Следствием установлено | страница 15
Осокин пытался воссоздать характер Охрименко и по его действиям после выстрелов в жену. Если бы он был матерым преступником, ибо жестокость, с какой было совершено убийство, могла навести и на такую мысль, то он предпринял бы все, чтобы тут же скрыться. Человеку честному скрыться невозможно, он не может жить под личиной и вне общения с людьми, на это способен только подлинный преступник. Никаких попыток скрыться не было предпринято. Если бы это преступление было бы заранее обдумано, то незачем стрелять в жену дома, можно было найти какой-то иной способ ее убить. Вспышка ревности, вспышка дикого эгоизма. Именно дикий эгоизм и сделал руку нетвердой, когда стрелял в себя. В последний миг дрогнула рука, сработали защитные рефлексы эгоизма.
С этим предположительным построением характера преступника Осокин и переступил порог палаты.
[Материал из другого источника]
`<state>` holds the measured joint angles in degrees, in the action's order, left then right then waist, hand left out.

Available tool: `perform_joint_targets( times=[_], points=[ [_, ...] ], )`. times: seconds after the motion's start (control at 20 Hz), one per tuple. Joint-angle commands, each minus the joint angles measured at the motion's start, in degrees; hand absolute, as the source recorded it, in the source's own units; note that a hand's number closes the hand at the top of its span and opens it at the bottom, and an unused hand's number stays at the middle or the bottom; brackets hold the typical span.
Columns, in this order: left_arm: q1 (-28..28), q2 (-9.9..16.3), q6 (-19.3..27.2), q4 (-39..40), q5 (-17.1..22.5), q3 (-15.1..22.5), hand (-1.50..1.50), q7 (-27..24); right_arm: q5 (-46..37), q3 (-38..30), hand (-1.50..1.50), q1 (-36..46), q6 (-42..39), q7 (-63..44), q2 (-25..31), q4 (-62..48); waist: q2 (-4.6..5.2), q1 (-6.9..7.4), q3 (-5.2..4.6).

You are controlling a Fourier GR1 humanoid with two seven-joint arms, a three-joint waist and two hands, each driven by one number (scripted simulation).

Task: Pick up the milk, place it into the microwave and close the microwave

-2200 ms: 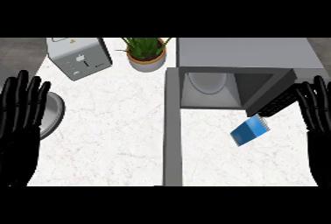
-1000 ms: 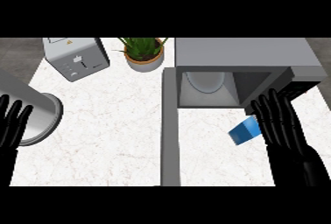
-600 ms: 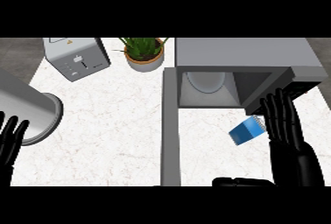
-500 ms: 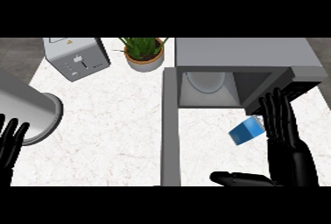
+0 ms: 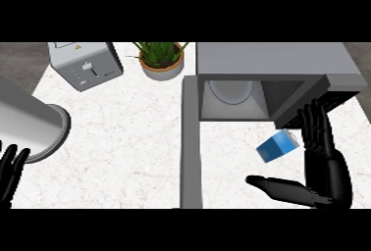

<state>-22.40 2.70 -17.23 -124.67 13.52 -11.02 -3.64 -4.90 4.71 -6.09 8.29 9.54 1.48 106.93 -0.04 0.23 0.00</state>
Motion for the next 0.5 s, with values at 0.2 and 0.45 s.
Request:
perform_joint_targets(
  times=[0.2,0.45],
  points=[
    [-3.36,-2.59,-1.81,-1.29,-2.21,1.02,-1.5,-1.64,-0.38,-5.83,-1.5,2.88,1.08,11.56,0.49,-15.98,0.05,0.17,0.02],
    [-3.16,-0.42,-5.4,-0.78,3.23,-3.97,-1.5,-1.69,0.78,-7.59,-1.5,0.83,-0.28,14.06,1.41,-17.82,-0.01,0.04,0.0]
  ],
)
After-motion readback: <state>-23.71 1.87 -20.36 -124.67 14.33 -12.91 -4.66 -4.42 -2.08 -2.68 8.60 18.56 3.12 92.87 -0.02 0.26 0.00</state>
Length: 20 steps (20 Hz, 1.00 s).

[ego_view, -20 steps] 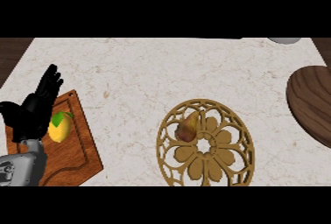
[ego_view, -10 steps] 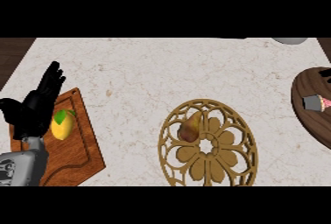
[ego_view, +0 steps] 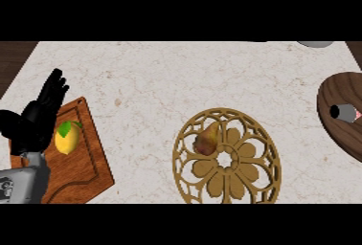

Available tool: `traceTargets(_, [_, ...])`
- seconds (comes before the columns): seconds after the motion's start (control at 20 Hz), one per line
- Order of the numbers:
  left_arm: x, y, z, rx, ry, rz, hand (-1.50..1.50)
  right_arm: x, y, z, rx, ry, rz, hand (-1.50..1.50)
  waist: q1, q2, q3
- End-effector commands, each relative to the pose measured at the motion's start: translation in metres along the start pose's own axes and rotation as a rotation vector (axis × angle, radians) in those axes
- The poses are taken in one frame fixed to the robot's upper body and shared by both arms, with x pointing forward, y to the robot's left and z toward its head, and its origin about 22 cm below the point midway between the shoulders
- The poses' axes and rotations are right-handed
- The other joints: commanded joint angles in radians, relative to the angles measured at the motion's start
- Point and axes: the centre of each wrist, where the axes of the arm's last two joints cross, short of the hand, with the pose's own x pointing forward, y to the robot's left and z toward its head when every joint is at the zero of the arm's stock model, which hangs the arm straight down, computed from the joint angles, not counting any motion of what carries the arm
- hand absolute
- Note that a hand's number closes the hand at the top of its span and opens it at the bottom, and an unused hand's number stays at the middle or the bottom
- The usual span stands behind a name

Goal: Pick the cupcake from the placemat and place it in the bowl

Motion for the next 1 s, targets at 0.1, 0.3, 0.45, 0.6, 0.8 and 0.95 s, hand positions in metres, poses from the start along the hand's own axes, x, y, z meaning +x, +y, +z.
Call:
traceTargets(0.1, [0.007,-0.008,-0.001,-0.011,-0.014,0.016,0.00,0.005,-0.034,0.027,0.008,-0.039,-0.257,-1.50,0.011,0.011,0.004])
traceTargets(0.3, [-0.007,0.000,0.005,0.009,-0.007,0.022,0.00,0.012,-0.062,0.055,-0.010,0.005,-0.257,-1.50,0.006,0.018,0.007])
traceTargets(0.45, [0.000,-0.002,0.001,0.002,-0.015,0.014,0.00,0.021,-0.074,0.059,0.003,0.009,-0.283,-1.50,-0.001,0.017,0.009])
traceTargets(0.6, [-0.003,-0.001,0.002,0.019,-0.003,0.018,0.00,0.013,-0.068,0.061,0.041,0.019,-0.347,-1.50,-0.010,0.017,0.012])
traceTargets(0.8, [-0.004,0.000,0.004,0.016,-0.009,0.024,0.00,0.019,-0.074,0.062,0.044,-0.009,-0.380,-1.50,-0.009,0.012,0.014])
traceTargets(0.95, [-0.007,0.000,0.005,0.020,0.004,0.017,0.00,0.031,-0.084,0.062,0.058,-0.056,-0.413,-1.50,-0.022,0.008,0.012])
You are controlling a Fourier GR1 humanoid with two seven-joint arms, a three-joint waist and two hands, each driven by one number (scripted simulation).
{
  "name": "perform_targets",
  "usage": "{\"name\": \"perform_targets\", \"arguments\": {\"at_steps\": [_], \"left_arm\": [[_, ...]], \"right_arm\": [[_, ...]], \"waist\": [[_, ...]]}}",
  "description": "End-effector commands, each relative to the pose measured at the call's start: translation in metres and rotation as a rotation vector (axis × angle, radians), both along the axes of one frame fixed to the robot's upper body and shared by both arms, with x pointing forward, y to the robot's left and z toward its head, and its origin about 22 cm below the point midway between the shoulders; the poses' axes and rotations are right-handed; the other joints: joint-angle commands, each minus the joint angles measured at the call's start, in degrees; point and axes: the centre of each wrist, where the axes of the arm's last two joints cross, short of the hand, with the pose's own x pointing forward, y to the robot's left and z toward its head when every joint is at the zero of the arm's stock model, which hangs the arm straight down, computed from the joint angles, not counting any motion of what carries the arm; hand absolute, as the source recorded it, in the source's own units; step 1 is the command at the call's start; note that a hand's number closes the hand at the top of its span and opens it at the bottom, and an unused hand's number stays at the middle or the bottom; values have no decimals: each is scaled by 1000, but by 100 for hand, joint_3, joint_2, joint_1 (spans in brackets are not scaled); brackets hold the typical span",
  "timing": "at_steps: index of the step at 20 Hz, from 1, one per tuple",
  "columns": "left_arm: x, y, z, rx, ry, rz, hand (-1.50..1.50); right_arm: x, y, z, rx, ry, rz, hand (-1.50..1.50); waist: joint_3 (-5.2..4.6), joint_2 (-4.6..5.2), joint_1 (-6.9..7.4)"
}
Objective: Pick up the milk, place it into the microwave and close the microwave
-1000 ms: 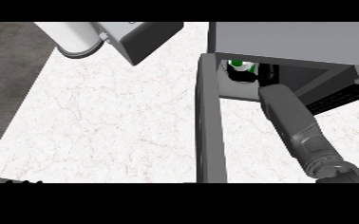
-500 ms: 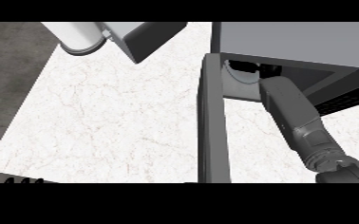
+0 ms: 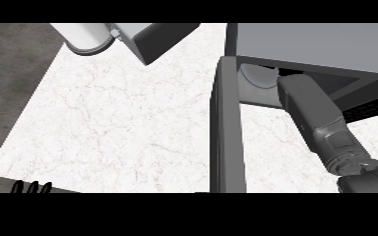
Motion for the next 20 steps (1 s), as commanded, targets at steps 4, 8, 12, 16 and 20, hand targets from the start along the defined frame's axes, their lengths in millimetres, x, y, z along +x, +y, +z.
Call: {"name": "perform_targets", "arguments": {"at_steps": [4,8,12,16,20], "left_arm": [[4,1,1,11,-19,-17,-150],[6,5,1,33,-19,-11,-150],[11,2,-3,31,-7,-40,-150],[16,5,-3,35,-21,-29,-150],[16,4,-5,46,-28,-26,-150]], "right_arm": [[-35,-56,-47,-200,199,-368,-150],[-49,-67,-64,-272,263,-474,-150],[-22,-16,-37,-312,238,-136,-150],[-18,10,-35,-292,235,-18,-150],[-18,22,-36,-280,254,34,-150]], "waist": [[-81,165,76],[-56,155,221],[0,46,294],[13,38,211],[13,40,255]]}}
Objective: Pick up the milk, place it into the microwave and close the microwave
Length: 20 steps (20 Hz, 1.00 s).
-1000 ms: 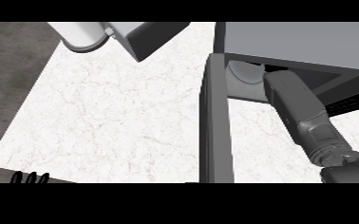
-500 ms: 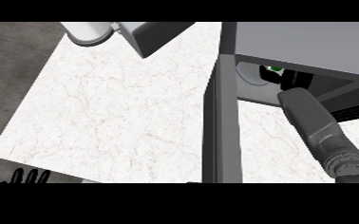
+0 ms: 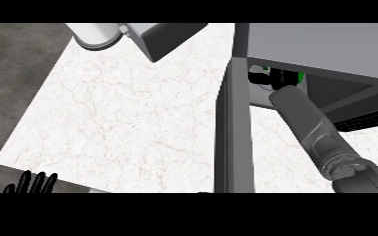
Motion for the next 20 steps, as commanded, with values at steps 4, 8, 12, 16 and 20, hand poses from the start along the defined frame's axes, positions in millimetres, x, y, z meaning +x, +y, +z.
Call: {"name": "perform_targets", "arguments": {"at_steps": [4,8,12,16,20], "left_arm": [[7,-1,2,11,-21,14,-150],[5,-1,-3,21,-2,-6,-150],[-1,3,-4,4,5,5,-150],[-1,-4,-4,-2,-6,16,-150],[-9,7,7,21,-2,23,-150]], "right_arm": [[4,22,6,60,69,158,-150],[4,46,6,164,60,205,-150],[3,50,6,286,45,257,-150],[-10,49,-14,409,41,302,-150],[-17,50,-24,549,41,348,-150]], "waist": [[17,-13,-57],[20,-51,-139],[21,-102,-244],[24,-142,-423],[22,-202,-495]]}}
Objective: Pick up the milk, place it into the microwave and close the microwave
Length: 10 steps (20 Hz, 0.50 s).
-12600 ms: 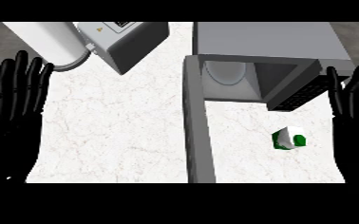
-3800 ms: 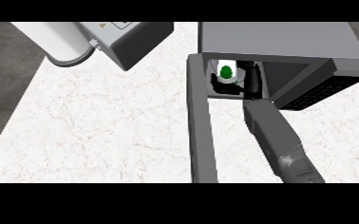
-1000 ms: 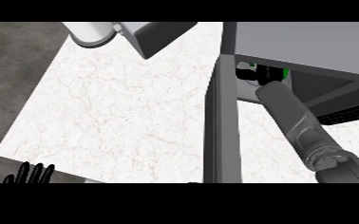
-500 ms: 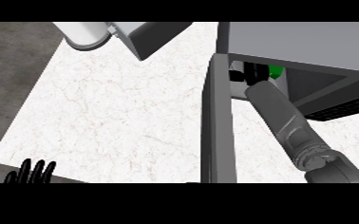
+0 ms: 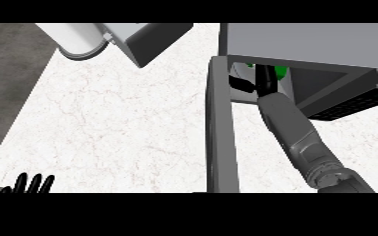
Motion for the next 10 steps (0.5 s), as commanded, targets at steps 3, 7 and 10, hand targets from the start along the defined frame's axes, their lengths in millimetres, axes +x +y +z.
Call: {"name": "perform_targets", "arguments": {"at_steps": [3,7,10], "left_arm": [[-11,5,-5,1,12,12,-150],[-12,-1,7,-8,8,16,-150],[-9,11,8,2,30,32,-150]], "right_arm": [[-18,0,-25,251,6,84,-150],[-35,-8,-45,307,-4,134,-150],[-45,-4,-57,320,15,133,-150]], "waist": [[-2,-153,-151],[-3,-169,-208],[-13,-201,-300]]}}
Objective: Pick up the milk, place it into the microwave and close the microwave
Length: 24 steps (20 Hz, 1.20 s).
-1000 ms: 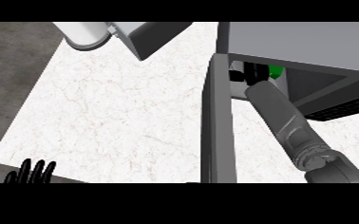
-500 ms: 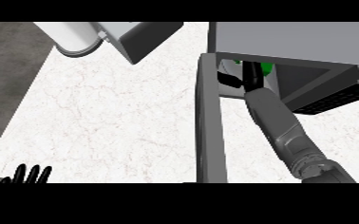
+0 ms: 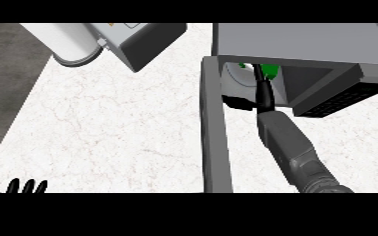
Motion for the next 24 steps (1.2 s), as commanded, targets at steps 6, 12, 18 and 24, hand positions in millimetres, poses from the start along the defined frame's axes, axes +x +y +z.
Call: {"name": "perform_targets", "arguments": {"at_steps": [6,12,18,24], "left_arm": [[-14,-10,6,21,51,37,-150],[0,-11,4,32,61,-21,-150],[0,-36,-24,49,115,-85,-150],[18,-32,-14,53,117,-188,-150]], "right_arm": [[-33,-21,-33,134,-40,94,-150],[-55,-34,-53,211,-6,174,-150],[-85,-66,-69,196,10,152,-150],[-121,-109,-77,179,-19,103,-150]], "waist": [[-17,-152,-292],[-22,-170,-369],[-29,-204,-441],[-33,-214,-523]]}}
Охрименко сидел на краю кровати в нижнем белье, опустив ноги на пол. В зубах дымилась сигарета. Грудь опоясана бинтами, выпирающими бугром через открытый ворот рубахи. Забинтована и кисть левой руки. Врач представил Осокина и сразу вышел из палаты.
Перед Осокиным сидел громоздкий мужчина, значительно старше его, седой. Его серые глаза не выражали ни тревоги, ни беспокойства, взгляд их был неподвижен и сосредоточен.
Охрименко явно был поглощен какой-то одной, подавляющей все его чувства, тяжелой мыслью.
— Будете допрашивать? — спросил он глухим голосом.
— Угадали! — ответил Осокин. — Вы же понимаете, Прохор Акимович, что выстрел даже в свою грудь не может замкнуться на медицине.
— Понимаю! — мрачно сказал Охрименко.
— Вы в состоянии объяснить: что случилось?
Охрименко глядел мимо, в пространство, не мигая.
— Не очень-то в состоянии, — ответил все тем же глухим голосом, чуть ли не полушепотом. — Жизнь опостылела, вот и случилось…
— Очень уж она должна была опостылеть, чтобы себе в грудь стрелять, — заметил Осокин, — По крайней случайности вы остались живы…
— В другой раз осторожнее буду, — промолвил довольно решительно Охрименко.
— Это как вас понимать? — спросил Осокин. — Было неосторожное обращение с оружием?
Охрименко наконец-то поднял глаза на Осокина, мелькнула в них ироническая усмешка.
— Не подыскивайте за меня объяснений! Я и сам не пойму, как это так получилось, стрелял, а жив остался! Стрелять на фронте обучен.
Охрименко не сводил тяжелого взгляда с Осокина.
— Немцы с июня сорок первого обучали…
Он замолк, и Осокину показалось, что в его серых глазах, в его тяжелом взгляде таится странная, необъяснимая усмешка. Над собой ли, над ним ли, молодым следователем? Тогда Осокин еще далек был от мысли, что иные слова Охрименко произносил не лукавя, а высказывал, что его мучило, как бы проходя по острейшей грани возможного, как бы играя своей судьбой.